# [WHAT YOU NEED TO DO]
Bring together copies of the lines in the data below that contain the word "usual".

# [PROVIDED DATA]

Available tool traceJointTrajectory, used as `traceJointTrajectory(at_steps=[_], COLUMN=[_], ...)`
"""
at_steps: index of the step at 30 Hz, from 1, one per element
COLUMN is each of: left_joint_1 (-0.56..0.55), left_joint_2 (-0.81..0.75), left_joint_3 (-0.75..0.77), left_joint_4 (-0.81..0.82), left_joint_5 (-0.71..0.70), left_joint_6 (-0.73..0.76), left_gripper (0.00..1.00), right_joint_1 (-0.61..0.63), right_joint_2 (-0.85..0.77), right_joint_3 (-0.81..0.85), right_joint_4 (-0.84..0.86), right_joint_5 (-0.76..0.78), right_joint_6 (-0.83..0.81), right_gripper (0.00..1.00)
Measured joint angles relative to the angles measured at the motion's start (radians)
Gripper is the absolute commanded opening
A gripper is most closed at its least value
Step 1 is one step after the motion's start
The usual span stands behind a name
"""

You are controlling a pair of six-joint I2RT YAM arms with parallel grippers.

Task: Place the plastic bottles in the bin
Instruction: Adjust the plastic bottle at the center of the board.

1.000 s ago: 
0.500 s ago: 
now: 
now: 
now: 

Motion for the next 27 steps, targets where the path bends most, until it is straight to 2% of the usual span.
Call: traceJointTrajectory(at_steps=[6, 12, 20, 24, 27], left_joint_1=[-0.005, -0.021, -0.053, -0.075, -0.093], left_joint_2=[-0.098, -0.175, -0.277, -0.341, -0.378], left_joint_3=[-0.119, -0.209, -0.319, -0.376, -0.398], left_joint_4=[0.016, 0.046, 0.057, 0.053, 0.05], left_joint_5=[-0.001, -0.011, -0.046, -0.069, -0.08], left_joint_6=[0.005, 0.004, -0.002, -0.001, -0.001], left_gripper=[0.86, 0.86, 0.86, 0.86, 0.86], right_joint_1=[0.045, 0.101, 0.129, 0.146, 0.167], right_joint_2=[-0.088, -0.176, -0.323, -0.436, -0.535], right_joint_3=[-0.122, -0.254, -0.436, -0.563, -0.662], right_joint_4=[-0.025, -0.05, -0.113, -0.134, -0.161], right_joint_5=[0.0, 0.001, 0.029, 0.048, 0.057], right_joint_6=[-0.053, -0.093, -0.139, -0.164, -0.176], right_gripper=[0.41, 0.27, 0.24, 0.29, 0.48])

# [PROBLEM SOLUTION]
The usual span stands behind a name
Motion for the next 27 steps, targets where the path bends most, until it is straight to 2% of the usual span.

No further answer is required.